PubMed 22335555
Referenced in: none
Automatically associated channels: Kv11.1
Title: 1,2,3,4-tetrahydroquinoline-based selective human neuronal nitric oxide synthase (nNOS) inhibitors: lead optimization studies resulting in the identification of N-(1-(2-(methylamino)ethyl)-1,2,3,4-tetrahydroquinolin-6-yl)thiophene-2-carboximidamide as a p
Authors: Jailall Ramnauth, Paul Renton, Peter Dove, Subhash C Annedi, Joanne Speed, Sarah Silverman, Gabriela Mladenova, Shawn P Maddaford, Salvatore Zinghini, Suman Rakhit, John Andrews, David K H Lee, Dongqin Zhang, Frank Porreca
Journal, date & volume: J. Med.
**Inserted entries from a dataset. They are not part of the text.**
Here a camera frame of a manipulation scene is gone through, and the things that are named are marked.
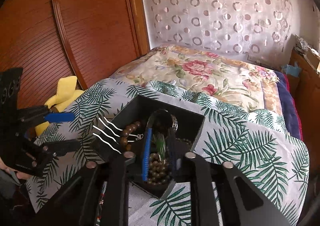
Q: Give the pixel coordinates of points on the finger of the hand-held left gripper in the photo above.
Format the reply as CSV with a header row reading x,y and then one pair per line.
x,y
65,146
60,117

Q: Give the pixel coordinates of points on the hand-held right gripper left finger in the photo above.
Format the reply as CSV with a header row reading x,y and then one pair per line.
x,y
147,156

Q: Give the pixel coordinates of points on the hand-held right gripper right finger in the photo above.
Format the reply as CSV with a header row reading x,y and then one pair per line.
x,y
176,151

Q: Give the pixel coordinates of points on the green jade bangle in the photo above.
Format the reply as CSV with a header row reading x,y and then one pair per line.
x,y
160,148

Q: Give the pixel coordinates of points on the silver hair comb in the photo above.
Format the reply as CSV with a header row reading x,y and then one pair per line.
x,y
100,128

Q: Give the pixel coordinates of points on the black box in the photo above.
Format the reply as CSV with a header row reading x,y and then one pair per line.
x,y
140,106

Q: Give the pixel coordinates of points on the person's left hand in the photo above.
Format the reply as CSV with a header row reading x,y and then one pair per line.
x,y
3,166

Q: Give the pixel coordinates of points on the yellow plush toy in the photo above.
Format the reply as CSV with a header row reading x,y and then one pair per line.
x,y
65,88

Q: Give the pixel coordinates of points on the leaf print cloth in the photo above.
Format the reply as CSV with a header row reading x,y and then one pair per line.
x,y
237,146

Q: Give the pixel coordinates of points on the floral quilt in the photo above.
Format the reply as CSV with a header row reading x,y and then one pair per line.
x,y
200,78

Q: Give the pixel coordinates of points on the wooden wardrobe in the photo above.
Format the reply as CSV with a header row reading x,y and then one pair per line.
x,y
87,28

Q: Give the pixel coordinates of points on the dark blue blanket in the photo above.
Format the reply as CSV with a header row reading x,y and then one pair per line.
x,y
287,101

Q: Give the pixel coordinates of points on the red blanket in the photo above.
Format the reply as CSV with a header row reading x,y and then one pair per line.
x,y
299,118

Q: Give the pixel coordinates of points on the circle patterned curtain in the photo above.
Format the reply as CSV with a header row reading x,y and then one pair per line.
x,y
212,16

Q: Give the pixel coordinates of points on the blue bag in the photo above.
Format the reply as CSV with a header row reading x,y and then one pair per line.
x,y
291,69

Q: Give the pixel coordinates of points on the wooden cabinet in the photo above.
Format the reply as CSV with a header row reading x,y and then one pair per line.
x,y
305,76

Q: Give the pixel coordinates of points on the cardboard box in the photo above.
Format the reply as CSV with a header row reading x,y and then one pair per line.
x,y
313,58

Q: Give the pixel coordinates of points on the crumpled patterned cloth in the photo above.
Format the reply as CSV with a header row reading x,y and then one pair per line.
x,y
302,43

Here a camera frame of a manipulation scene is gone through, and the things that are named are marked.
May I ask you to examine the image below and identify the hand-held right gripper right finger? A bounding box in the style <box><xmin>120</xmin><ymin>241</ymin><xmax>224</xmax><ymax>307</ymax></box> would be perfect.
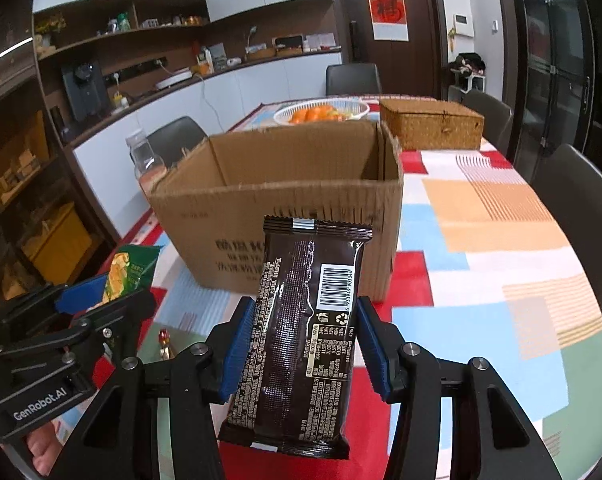
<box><xmin>356</xmin><ymin>295</ymin><xmax>564</xmax><ymax>480</ymax></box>

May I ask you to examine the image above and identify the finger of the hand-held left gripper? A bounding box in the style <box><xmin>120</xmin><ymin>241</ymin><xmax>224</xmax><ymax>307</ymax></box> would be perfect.
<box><xmin>0</xmin><ymin>287</ymin><xmax>158</xmax><ymax>376</ymax></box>
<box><xmin>1</xmin><ymin>274</ymin><xmax>109</xmax><ymax>333</ymax></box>

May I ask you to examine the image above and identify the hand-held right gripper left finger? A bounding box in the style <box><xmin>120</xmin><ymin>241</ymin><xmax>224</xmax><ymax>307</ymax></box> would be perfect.
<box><xmin>51</xmin><ymin>295</ymin><xmax>256</xmax><ymax>480</ymax></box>

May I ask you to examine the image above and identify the green snack packet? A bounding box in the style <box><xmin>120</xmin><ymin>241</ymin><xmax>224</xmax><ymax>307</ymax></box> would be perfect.
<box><xmin>102</xmin><ymin>245</ymin><xmax>164</xmax><ymax>306</ymax></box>

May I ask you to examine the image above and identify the black snack packet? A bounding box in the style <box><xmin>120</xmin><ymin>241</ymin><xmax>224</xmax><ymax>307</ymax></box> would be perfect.
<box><xmin>217</xmin><ymin>215</ymin><xmax>373</xmax><ymax>461</ymax></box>

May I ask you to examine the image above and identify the cardboard box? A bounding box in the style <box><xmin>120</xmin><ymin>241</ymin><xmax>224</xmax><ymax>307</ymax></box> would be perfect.
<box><xmin>146</xmin><ymin>120</ymin><xmax>404</xmax><ymax>306</ymax></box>

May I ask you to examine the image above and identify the person's left hand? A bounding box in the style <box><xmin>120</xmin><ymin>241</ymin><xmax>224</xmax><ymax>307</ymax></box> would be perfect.
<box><xmin>23</xmin><ymin>422</ymin><xmax>69</xmax><ymax>478</ymax></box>

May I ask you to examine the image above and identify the yellow storage bin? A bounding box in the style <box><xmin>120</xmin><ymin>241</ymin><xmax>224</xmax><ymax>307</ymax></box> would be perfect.
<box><xmin>21</xmin><ymin>202</ymin><xmax>92</xmax><ymax>286</ymax></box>

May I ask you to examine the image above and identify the colourful checked tablecloth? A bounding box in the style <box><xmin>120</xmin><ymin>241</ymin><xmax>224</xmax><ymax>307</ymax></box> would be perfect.
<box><xmin>116</xmin><ymin>95</ymin><xmax>602</xmax><ymax>480</ymax></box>

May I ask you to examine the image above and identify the pink drink bottle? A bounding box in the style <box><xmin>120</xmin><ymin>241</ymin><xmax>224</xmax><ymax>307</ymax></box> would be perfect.
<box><xmin>126</xmin><ymin>129</ymin><xmax>168</xmax><ymax>198</ymax></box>

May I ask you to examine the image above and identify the dark dining chair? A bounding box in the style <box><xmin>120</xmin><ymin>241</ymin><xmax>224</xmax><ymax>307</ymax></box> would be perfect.
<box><xmin>528</xmin><ymin>143</ymin><xmax>602</xmax><ymax>321</ymax></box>
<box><xmin>462</xmin><ymin>89</ymin><xmax>514</xmax><ymax>153</ymax></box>
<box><xmin>145</xmin><ymin>116</ymin><xmax>208</xmax><ymax>168</ymax></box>
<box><xmin>325</xmin><ymin>63</ymin><xmax>382</xmax><ymax>96</ymax></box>

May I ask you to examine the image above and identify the black water dispenser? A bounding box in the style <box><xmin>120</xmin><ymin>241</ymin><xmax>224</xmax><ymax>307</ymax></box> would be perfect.
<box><xmin>61</xmin><ymin>60</ymin><xmax>109</xmax><ymax>122</ymax></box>

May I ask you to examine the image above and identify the white round counter appliance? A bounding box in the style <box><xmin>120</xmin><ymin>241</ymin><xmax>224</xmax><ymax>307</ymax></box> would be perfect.
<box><xmin>155</xmin><ymin>70</ymin><xmax>194</xmax><ymax>90</ymax></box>

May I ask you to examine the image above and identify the woven wicker basket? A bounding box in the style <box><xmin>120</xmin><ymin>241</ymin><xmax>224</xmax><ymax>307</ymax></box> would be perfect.
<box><xmin>379</xmin><ymin>99</ymin><xmax>486</xmax><ymax>151</ymax></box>

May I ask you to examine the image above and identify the white fruit basket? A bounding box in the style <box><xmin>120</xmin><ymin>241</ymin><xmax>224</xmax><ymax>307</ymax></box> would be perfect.
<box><xmin>273</xmin><ymin>100</ymin><xmax>370</xmax><ymax>126</ymax></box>

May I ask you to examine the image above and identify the yellow flower bunch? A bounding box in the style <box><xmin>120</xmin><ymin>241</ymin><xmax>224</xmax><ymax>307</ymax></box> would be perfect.
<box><xmin>35</xmin><ymin>14</ymin><xmax>66</xmax><ymax>36</ymax></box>

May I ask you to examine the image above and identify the stool with clothes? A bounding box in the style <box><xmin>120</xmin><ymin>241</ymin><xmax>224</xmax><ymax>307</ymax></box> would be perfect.
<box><xmin>448</xmin><ymin>52</ymin><xmax>486</xmax><ymax>93</ymax></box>

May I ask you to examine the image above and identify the glass sliding door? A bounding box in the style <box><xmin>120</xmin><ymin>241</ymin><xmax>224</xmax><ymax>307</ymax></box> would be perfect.
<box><xmin>511</xmin><ymin>0</ymin><xmax>596</xmax><ymax>171</ymax></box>

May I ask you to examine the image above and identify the dark wooden door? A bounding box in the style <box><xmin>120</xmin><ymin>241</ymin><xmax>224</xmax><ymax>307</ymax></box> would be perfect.
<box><xmin>333</xmin><ymin>0</ymin><xmax>444</xmax><ymax>98</ymax></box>

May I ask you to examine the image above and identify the red and white wall calendar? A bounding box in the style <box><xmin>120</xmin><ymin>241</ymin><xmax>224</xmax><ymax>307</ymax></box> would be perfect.
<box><xmin>366</xmin><ymin>0</ymin><xmax>410</xmax><ymax>42</ymax></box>

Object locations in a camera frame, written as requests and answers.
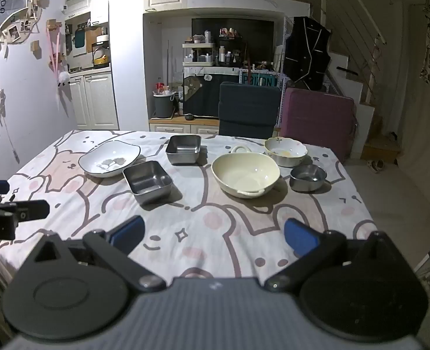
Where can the grey trash bin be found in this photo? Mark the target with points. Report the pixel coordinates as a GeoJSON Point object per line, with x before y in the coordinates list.
{"type": "Point", "coordinates": [163, 105]}

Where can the teal plate sign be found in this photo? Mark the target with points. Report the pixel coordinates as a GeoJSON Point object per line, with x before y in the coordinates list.
{"type": "Point", "coordinates": [257, 80]}

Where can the white floral ceramic bowl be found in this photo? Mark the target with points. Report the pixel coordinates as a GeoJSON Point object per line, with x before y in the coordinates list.
{"type": "Point", "coordinates": [284, 149]}

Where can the dark blue chair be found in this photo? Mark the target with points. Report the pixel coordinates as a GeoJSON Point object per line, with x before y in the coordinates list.
{"type": "Point", "coordinates": [247, 109]}

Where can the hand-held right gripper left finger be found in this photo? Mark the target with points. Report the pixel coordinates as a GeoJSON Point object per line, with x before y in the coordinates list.
{"type": "Point", "coordinates": [127, 235]}

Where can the staircase with railing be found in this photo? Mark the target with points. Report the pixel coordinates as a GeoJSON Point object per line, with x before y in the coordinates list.
{"type": "Point", "coordinates": [368, 91]}

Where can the small round stainless steel bowl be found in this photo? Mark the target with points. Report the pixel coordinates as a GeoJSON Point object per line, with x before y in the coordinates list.
{"type": "Point", "coordinates": [308, 175]}

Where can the low wooden top cabinet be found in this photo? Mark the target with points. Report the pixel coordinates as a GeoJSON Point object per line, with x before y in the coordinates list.
{"type": "Point", "coordinates": [178, 125]}

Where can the black printed hanging cloth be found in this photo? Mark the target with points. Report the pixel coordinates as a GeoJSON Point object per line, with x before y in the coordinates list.
{"type": "Point", "coordinates": [207, 96]}

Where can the pair of slippers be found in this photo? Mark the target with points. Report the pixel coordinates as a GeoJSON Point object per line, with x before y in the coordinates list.
{"type": "Point", "coordinates": [377, 164]}

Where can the white shelf rack with bottles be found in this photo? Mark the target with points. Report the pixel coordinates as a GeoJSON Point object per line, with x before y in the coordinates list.
{"type": "Point", "coordinates": [200, 56]}

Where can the purple cushioned chair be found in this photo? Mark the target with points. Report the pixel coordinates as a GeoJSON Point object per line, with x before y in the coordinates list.
{"type": "Point", "coordinates": [317, 120]}

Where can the bear print tablecloth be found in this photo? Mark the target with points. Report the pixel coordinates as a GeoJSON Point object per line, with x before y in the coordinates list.
{"type": "Point", "coordinates": [207, 218]}

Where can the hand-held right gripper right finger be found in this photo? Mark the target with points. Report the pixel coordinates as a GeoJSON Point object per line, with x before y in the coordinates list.
{"type": "Point", "coordinates": [300, 237]}

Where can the black vest with white trim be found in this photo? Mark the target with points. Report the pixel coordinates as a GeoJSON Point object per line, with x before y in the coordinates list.
{"type": "Point", "coordinates": [306, 54]}

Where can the white plush toy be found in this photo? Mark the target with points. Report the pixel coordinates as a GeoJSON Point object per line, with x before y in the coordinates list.
{"type": "Point", "coordinates": [63, 77]}

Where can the rectangular stainless steel container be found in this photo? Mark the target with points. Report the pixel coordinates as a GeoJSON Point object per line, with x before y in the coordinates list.
{"type": "Point", "coordinates": [183, 147]}
{"type": "Point", "coordinates": [147, 180]}

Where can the white kitchen cabinets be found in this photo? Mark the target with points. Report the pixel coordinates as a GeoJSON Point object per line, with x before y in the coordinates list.
{"type": "Point", "coordinates": [94, 98]}

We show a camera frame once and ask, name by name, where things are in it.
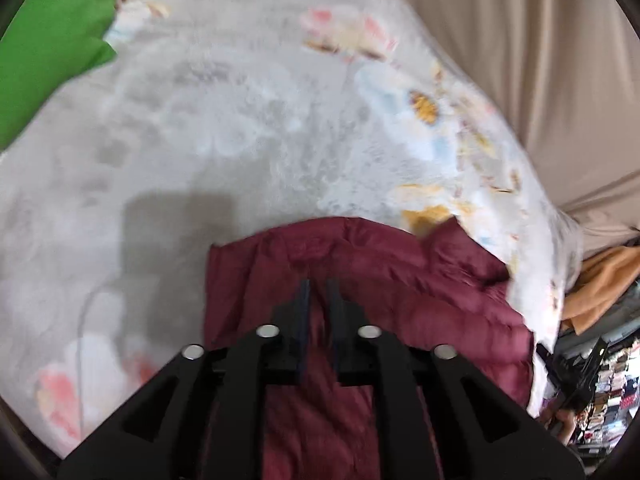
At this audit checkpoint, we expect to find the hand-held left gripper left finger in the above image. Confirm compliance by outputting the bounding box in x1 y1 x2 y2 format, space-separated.
57 277 313 480

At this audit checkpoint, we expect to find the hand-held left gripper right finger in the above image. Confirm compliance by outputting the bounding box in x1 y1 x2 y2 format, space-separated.
326 277 586 480

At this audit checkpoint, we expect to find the maroon puffer jacket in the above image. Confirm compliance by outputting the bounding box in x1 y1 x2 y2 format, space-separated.
202 216 536 480

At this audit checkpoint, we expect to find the person's right hand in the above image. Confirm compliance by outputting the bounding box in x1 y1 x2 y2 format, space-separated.
542 402 582 445

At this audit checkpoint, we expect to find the cluttered shelf of goods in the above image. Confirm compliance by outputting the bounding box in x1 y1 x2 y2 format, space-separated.
575 330 640 457

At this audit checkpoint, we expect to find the orange hanging garment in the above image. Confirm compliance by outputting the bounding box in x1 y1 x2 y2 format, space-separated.
562 245 640 335

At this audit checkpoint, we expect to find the floral fleece blanket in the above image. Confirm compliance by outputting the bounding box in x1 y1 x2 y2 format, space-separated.
0 0 583 461

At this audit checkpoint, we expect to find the beige curtain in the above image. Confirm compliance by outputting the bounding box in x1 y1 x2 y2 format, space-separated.
360 0 640 261

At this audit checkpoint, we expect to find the green cloth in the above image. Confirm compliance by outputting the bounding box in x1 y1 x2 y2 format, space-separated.
0 0 119 152

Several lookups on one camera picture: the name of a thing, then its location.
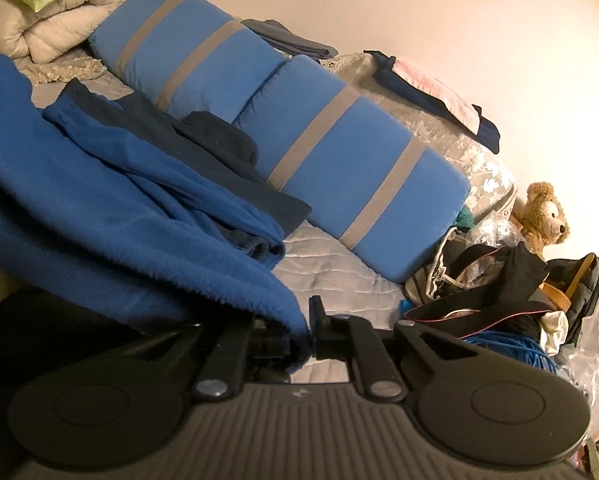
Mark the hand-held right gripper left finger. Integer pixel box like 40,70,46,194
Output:
102,317,291,402

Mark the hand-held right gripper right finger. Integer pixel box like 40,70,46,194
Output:
308,295,481,402

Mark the blue and navy fleece jacket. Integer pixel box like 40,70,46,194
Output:
0,50,313,376

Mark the striped woven bag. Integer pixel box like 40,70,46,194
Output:
404,225,480,306

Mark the blue pillow with grey stripes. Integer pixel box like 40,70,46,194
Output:
234,55,473,283
88,0,288,123

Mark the crumpled clear plastic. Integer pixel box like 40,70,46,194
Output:
459,215,523,252

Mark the black fleece cloth red trim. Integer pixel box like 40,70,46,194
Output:
404,242,555,341

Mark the cream cloth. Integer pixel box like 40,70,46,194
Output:
538,310,570,356

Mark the brown teddy bear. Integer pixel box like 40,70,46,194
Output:
509,181,571,261

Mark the folded navy garment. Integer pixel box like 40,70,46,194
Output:
363,50,501,156

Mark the folded pink garment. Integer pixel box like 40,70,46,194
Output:
392,57,481,135

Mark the large clear plastic bag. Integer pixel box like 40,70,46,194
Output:
562,285,599,416

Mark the folded grey cloth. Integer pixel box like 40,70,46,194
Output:
242,19,339,61

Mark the pale grey comforter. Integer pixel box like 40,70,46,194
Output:
0,0,125,63

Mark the coiled blue cable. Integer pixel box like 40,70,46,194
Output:
464,330,560,377

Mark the black backpack with tan strap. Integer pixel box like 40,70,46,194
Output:
544,252,599,348

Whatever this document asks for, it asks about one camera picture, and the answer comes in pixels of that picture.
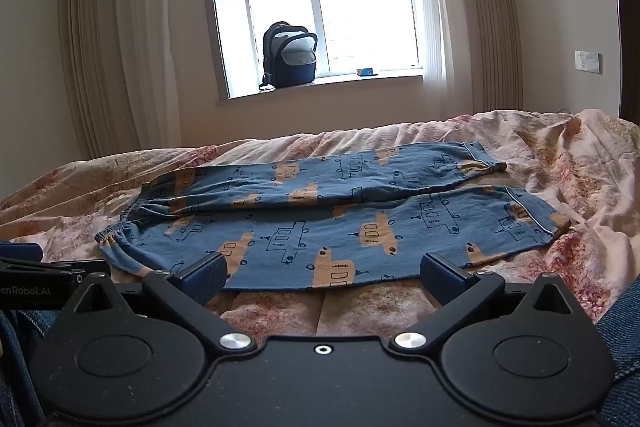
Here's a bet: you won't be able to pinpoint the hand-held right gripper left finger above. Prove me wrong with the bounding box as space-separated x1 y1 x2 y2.
59 252 258 354

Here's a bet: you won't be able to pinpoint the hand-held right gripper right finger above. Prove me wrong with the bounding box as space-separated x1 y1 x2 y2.
389 252 598 354

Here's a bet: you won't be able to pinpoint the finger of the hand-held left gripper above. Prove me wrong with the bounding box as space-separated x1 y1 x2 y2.
0 242 109 286

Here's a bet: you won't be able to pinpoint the blue patterned pants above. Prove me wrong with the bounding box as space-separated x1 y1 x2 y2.
95 141 572 292

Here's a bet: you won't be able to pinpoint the pink floral blanket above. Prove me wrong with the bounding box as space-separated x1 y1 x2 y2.
0 108 640 338

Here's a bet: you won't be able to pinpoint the person's blue jeans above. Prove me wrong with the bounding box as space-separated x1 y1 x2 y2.
0 277 640 427

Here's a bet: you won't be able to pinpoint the beige pleated curtain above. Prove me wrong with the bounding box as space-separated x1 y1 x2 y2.
450 0 526 115
57 0 201 162

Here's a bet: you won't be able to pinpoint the white window sill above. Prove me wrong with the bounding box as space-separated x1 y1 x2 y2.
216 74 426 104

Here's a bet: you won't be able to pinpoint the dark blue backpack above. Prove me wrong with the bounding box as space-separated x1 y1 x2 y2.
258 22 319 92

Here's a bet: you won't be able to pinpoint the white sheer curtain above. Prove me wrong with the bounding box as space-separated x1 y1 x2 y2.
400 0 457 94

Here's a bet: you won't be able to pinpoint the dark wooden headboard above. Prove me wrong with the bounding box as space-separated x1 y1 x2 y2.
616 0 640 124

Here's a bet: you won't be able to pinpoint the white wall switch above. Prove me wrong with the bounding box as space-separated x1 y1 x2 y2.
575 50 602 74

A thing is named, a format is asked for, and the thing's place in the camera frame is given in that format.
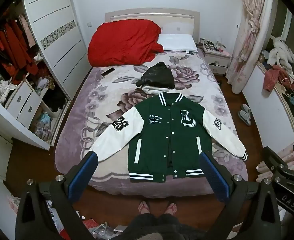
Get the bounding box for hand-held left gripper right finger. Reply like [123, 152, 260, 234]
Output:
[199, 151, 282, 240]

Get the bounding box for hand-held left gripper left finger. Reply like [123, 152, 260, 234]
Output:
[15, 151, 98, 240]

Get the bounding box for green white varsity jacket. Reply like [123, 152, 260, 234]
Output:
[87, 92, 249, 183]

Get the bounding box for pastel clothes pile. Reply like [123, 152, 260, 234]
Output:
[34, 112, 55, 140]

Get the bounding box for pile of clothes on sill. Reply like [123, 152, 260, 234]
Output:
[268, 37, 294, 79]

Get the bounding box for pile of mixed clothes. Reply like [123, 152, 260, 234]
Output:
[33, 52, 68, 113]

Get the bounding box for red hanging clothes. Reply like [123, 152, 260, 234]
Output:
[0, 17, 38, 85]

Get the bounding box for pink striped cloth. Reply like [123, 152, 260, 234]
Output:
[256, 140, 294, 180]

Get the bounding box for red packet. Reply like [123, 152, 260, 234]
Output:
[83, 219, 98, 240]

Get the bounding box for person's right foot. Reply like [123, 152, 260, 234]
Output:
[164, 202, 178, 215]

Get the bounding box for person's foot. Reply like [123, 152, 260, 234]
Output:
[164, 202, 178, 215]
[137, 201, 151, 215]

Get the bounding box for person's left foot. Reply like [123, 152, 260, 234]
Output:
[137, 201, 151, 215]

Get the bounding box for red cloth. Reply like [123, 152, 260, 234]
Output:
[263, 65, 294, 92]

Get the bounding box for person's dark fuzzy pants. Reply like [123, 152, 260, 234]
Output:
[117, 213, 187, 240]

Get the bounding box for white wardrobe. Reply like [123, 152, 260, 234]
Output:
[0, 0, 91, 153]

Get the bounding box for floral fleece blanket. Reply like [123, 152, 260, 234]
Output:
[54, 51, 249, 198]

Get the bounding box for white drawer unit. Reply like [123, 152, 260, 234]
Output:
[6, 81, 42, 128]

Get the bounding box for pink floral curtain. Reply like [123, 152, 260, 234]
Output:
[226, 0, 270, 94]

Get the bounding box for white grey hoodie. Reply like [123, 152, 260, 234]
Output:
[141, 85, 170, 95]

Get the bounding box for white nightstand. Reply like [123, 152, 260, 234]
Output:
[202, 46, 232, 75]

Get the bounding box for black jacket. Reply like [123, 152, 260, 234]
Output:
[136, 62, 175, 90]

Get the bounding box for white wardrobe sliding door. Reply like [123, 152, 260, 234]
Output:
[22, 0, 90, 100]

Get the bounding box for nightstand clutter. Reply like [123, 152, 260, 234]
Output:
[199, 39, 231, 55]

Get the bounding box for red duvet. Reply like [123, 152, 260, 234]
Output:
[87, 19, 164, 67]

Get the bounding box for white pillow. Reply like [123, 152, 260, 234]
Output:
[157, 33, 198, 53]

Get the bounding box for bed with beige headboard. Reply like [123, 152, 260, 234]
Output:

Chem., 2012 Mar 22 , 55, 2882-93
PubMed link: http://www.ncbi.nlm.nih.gov/pubmed/22335555
Abstract
Numerous studies have shown that selective nNOS inhibitors could be therapeutic in many neurological disorders. Previously, we reported a series of 1,2,3,4-tetrahydroquinoline-based potent and selective nNOS inhibitors, highlighted by 1 ( J. Med. Chem. 2011 , 54 , 5562 - 5575 ). Despite showing activity in two rodent pain models, 1 suffered from low oral bioavailability (18%) and moderate hERG channel inhibition (IC(50) = 4.7 μM). To optimize the properties of 1, we synthesized a small focused library containing various alkylamino groups on the 1-position of the 1,2,3,4-tetrahydroquinoline scaffold. The compounds were triaged based on their activity in the NOS and hERG manual patch clamp assays and their calculated physicochemical parameters. From these studies, we identified 47 as a potent and selective nNOS inhibitor with improved oral bioavailability (60%) and no hERG channel inhibition (IC(50) > 30 μM). Furthermore, 47 was efficacious in the Chung model of neuropathic pain and has an excellent safety profile, making it a promising preclinical development candidate.